## WHAT TO DO
With the pictures removed, write out the full listing below exactly.

※

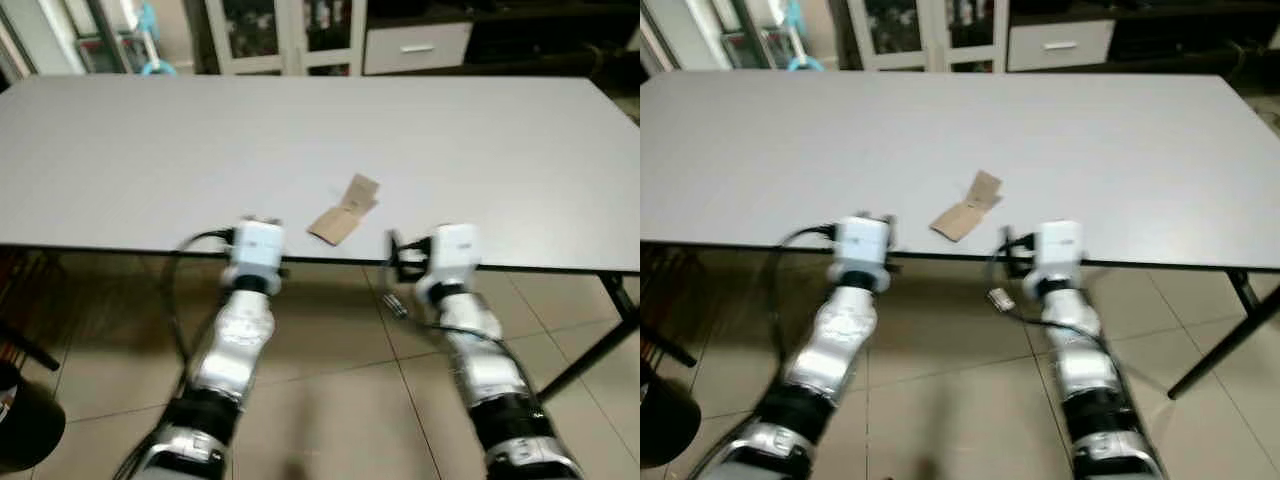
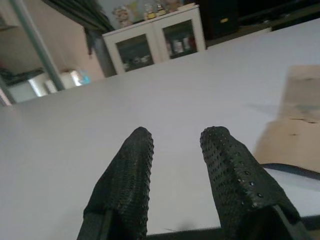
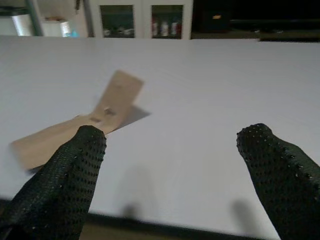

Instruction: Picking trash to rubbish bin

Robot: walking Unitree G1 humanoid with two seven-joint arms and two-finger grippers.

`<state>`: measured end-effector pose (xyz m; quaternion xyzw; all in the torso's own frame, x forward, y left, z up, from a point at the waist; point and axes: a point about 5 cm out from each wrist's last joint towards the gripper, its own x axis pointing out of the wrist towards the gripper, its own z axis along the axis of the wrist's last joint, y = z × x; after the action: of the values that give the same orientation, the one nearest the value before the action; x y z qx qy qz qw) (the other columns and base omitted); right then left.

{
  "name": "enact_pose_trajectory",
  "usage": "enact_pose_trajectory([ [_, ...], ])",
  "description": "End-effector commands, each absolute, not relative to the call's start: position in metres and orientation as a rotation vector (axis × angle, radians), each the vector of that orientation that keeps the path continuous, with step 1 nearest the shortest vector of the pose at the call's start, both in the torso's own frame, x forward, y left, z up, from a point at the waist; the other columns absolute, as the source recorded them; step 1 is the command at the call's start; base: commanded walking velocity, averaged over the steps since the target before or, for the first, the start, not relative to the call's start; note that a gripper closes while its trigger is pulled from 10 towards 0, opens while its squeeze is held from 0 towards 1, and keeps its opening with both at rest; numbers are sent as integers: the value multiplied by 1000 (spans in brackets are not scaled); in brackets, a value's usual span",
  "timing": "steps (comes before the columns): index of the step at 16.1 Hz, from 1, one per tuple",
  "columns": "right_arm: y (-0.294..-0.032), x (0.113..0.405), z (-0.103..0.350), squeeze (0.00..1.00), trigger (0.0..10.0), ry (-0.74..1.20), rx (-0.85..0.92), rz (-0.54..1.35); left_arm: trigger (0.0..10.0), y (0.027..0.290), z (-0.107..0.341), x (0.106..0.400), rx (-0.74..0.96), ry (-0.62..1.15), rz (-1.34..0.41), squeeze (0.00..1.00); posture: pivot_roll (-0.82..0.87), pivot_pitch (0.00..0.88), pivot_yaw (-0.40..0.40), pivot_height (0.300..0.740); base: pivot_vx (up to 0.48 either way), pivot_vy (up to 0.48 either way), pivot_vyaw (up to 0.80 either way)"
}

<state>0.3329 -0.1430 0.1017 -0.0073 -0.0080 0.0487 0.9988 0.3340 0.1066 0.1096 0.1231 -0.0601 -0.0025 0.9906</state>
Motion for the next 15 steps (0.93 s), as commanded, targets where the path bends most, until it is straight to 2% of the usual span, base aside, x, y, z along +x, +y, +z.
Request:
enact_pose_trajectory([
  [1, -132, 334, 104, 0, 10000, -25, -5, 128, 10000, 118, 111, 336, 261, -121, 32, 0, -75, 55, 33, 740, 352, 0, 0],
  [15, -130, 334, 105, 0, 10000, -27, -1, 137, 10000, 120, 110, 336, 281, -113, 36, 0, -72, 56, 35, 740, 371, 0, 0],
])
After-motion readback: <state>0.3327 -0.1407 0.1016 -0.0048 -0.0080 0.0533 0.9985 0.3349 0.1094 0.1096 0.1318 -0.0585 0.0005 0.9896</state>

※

## ANSWER BOX
Instruction: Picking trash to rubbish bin

Robot: walking Unitree G1 humanoid with two seven-joint arms and two-finger grippers.

`<state>`: measured end-effector pose (xyz m; quaternion xyzw; all in the torso's own frame, x forward, y left, z up, from a point at the waist; point and axes: a point about 5 cm out from each wrist's last joint towards the gripper, its own x axis pointing out of the wrist towards the gripper, its own z axis along the axis of the wrist's last joint, y = z × x; after the action: of the values that give the same orientation, the one nearest the value before the action; x y z qx qy qz qw) (the other columns and base omitted); right then left.

{
  "name": "enact_pose_trajectory",
  "usage": "enact_pose_trajectory([ [_, ...], ])",
  "description": "End-effector commands, each absolute, not relative to the call's start: position in metres and orientation as a rotation vector (axis × angle, radians), each the vector of that orientation that keeps the path continuous, with step 1 nearest the shortest vector of the pose at the call's start, both in the torso's own frame, x forward, y left, z up, from a point at the waist; the other columns absolute, as the source recorded them; step 1 is the command at the call's start; base: commanded walking velocity, averaged over the steps since the target before or, for the first, the start, not relative to the call's start; note that a gripper closes while its trigger is pulled from 10 towards 0, opens while its squeeze is held from 0 towards 1, and keeps its opening with both at rest; numbers are sent as integers: the value multiplied by 1000 (spans in brackets are not scaled); in brackets, a value's usual span",
  "timing": "steps (comes before the columns): index of the step at 16.1 Hz, from 1, one per tuple",
  "columns": "right_arm: y (-0.294..-0.032), x (0.113..0.405), z (-0.103..0.350), squeeze (0.00..1.00), trigger (0.0..10.0), ry (-0.74..1.20), rx (-0.85..0.92), rz (-0.54..1.35); left_arm: trigger (0.0..10.0), y (0.027..0.290), z (-0.107..0.341), x (0.106..0.400), rx (-0.74..0.96), ry (-0.62..1.15), rz (-1.34..0.41), squeeze (0.00..1.00); posture: pivot_roll (-0.82..0.87), pivot_pitch (0.00..0.88), pivot_yaw (-0.40..0.40), pivot_height (0.300..0.740); base: pivot_vx (up to 0.48 either way), pivot_vy (up to 0.48 either way), pivot_vyaw (up to 0.80 either way)"
}

<state>0.3329 -0.1430 0.1017 -0.0073 -0.0080 0.0487 0.9988 0.3340 0.1066 0.1096 0.1231 -0.0601 -0.0025 0.9906</state>
Motion for the next 15 steps (0.93 s), as commanded, targets where the path bends most, until it is straight to 2% of the usual span, base aside, x, y, z along +x, +y, +z.
Request:
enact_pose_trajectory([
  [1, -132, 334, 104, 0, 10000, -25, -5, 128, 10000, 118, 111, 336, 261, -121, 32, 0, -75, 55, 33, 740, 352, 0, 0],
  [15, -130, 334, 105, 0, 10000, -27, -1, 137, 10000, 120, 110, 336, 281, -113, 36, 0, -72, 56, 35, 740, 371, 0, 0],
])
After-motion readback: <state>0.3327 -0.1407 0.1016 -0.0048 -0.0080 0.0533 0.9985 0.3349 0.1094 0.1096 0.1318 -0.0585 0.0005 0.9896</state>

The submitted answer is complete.